Samstag, 8. März 2008

Pavor Nocturnis

Meine Oma väterlicherseits hat mir mal ein Buch geschenkt, als ich so ungefähr 8 oder 10 Jahre alt war. Es hieß „Weißt du, wieviel Sternlein stehen“ und war ungefähr - genau so.

Da gings um ein Mädchen, einzige Leibesfrucht einer sie allein erziehenden und dafür hart arbeitenden Mutter (ob „ein Kind der Sünde“ oder arme Waise entzieht sich zum Glück meiner Erinnerung), das mit einem Geigentalent gesegnet war.

Selbiges Kind unternahm eine Reise per Zug, woraufhin dieser entgleiste.
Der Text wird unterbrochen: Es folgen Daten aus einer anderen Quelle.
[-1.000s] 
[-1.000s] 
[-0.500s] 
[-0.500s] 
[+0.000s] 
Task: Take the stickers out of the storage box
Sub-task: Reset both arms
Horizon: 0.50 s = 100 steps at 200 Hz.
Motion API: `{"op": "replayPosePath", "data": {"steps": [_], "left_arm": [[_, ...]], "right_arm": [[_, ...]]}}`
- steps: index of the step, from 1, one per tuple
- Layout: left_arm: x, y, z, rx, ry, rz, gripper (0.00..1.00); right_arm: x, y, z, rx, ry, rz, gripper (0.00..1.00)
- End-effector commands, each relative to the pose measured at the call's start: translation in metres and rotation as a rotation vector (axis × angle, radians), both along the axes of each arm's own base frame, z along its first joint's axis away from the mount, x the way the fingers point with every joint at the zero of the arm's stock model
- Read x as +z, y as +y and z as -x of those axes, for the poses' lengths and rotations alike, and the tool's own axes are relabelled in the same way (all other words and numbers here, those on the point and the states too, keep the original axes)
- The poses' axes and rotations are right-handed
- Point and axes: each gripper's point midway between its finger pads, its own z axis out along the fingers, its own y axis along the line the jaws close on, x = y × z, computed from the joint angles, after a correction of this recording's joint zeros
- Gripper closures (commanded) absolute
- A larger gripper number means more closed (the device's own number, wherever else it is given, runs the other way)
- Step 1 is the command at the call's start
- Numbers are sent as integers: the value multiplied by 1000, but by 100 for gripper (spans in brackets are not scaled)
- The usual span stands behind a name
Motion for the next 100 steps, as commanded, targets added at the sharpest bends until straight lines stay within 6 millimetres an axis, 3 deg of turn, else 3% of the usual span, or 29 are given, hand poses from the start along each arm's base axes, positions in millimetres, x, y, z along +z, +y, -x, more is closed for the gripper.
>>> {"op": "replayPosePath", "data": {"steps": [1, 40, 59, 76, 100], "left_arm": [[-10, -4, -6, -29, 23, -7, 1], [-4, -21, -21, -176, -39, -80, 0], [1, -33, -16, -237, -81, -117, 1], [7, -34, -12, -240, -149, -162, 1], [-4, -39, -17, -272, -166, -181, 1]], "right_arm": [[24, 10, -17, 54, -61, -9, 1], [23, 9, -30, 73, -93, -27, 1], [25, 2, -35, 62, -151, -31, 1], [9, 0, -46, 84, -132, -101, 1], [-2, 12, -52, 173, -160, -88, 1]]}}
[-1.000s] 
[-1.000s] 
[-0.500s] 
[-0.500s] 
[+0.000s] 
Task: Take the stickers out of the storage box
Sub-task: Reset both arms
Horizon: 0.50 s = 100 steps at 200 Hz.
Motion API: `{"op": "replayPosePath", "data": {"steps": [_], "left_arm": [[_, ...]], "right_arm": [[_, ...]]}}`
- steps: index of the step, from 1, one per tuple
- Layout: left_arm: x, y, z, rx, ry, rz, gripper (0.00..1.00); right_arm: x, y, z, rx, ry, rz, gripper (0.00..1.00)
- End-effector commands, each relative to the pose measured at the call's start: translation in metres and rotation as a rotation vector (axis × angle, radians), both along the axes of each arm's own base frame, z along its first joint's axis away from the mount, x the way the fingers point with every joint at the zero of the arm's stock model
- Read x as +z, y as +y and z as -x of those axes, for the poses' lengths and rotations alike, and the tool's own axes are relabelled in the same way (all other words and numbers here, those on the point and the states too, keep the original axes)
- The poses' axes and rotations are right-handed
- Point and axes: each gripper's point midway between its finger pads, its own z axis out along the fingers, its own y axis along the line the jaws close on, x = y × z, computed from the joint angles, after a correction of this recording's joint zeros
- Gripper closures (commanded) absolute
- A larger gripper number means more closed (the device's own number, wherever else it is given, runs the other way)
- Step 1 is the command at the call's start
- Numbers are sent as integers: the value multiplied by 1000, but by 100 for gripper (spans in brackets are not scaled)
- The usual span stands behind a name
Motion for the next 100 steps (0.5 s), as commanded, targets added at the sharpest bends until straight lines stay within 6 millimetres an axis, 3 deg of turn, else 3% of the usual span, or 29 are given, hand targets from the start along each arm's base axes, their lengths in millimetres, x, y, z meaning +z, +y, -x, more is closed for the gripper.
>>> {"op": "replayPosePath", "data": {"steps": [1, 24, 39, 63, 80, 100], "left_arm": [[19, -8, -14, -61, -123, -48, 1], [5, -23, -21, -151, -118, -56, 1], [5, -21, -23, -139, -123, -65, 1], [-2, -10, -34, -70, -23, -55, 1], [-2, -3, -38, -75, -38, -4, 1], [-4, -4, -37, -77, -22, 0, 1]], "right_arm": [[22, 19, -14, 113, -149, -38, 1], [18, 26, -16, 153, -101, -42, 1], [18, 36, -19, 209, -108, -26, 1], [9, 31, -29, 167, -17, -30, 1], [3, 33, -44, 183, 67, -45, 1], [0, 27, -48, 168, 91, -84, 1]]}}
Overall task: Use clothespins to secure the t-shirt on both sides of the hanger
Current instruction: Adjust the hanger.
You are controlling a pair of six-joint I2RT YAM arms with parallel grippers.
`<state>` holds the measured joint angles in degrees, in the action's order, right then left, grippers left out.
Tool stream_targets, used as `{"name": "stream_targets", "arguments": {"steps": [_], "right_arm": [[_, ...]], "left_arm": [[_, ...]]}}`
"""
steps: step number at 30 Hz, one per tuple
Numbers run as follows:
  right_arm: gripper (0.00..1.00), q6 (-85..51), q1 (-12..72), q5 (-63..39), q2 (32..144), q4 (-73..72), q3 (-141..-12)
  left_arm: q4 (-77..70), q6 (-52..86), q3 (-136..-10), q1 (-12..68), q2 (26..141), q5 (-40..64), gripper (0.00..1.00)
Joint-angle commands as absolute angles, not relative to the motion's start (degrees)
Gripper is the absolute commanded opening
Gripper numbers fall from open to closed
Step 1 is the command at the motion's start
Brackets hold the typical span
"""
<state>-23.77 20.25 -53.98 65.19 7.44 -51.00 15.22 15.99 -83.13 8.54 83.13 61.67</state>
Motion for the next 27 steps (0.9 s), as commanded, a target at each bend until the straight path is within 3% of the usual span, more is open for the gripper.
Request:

Aus unerinnerlichen Gründen überlebten sowohl die Mutter als auch das hoffnungsvolle Talent, jedoch wurden sie in unterschiedlichen Krankenhäusern untergebracht und hatten sich somit verloren.

Die Mutter identifizierte die Überreste eines anderen Kindes als die ihrer Tochter, und, wen wunderts, eine oberflächliche Ähnlichkeit sowie größere Gesichtsverletzungen brachten die Mutter des anderen Kindes an das Krankenbett der verunfallten Geigenspielerin. Da diese an Gedächtnisverlust litt, musste sie wohl oder übel akzeptieren, dass da ihre eigene Mutter am Bett saß, und verließ im Fortgang der Geschichte das Krankenhaus, um mit dieser Frau weiterzuleben.

Diverse und diffuse Ver- und Entwicklungen später fanden sich die richtigen Angehörigen wieder. Zwischendurch spielte das Kind immer das einzige Stück auf ihrer Geige, an das sie sich erinnern konnte. (Jawoll, besagtes Lied, nach dem das Buch benannt wurde.)

Was mir insgesamt einige Jahre Alpträume verschaffte, überwiegend von der Zugunglück-Sorte. Aber dieses Lied jagt mir immer noch einen Schauer über den Rücken. Soviel sei verraten: Es ist wenig Angst bei diesem Schauer beteiligt.


Ein weiteres trauriges Element meiner Kindheit war Dracula, mit dessen Missetaten mich die große Schwester einer Freundin bekannt machte. Das war die Zeit, in der ich mir angewöhnte, stets die Bettdecke bis zu den Ohren hinaufzuziehen, damit eventuell nächtlich vorbeikommende Vampire ihre Zwischenmahlzeit würden woanders einnehmen müssen. Da ich mit drei Geschwistern in einem Raum schlief, war genug Auswahl da, und ich bin mir sicher, niemals gebissen worden zu sein. Wirklich! Da ich inzwischen einiges dazu gelernt habe, weiß ich, dass ich heute auch komplett unzugedeckt schlafen könnte, ohne mich in eine solche Gefahr zu begeben, denn wie jedermann bekannt ist, beißt Dracula nur junge, wollüstig geformte und aufreizend bekleidete Starlets, und keine 45 Jahre alten Singles in T-Shirts und ausgewaschenen Pyjama-Hosen. Wie mich das erleichtert.


Und dann waren da noch die Vulkane, von denen in unserer Straße einige auf einen Ausbruch warteten. Zuerst waren da nur Beulen im Asfalt, gefolgt von einem Riss, und einem verdächtigen kleinen Loch in der Mitte der jeweiligen Beule. Bevor der erste Vulkan jedoch soweit war, dass mein Notfall-Köfferchen (ein Schuhkarton mit meinen Lieblingsbüchern) zum Einsatz kommen konnte, hat mir irgendwer gesteckt, dass es sich nur um Bürgersteig zerstörende Baumwurzeln handelte.

Mist.


Es geht doch nichts über eine Kindheit in sinnlosem Schrecken.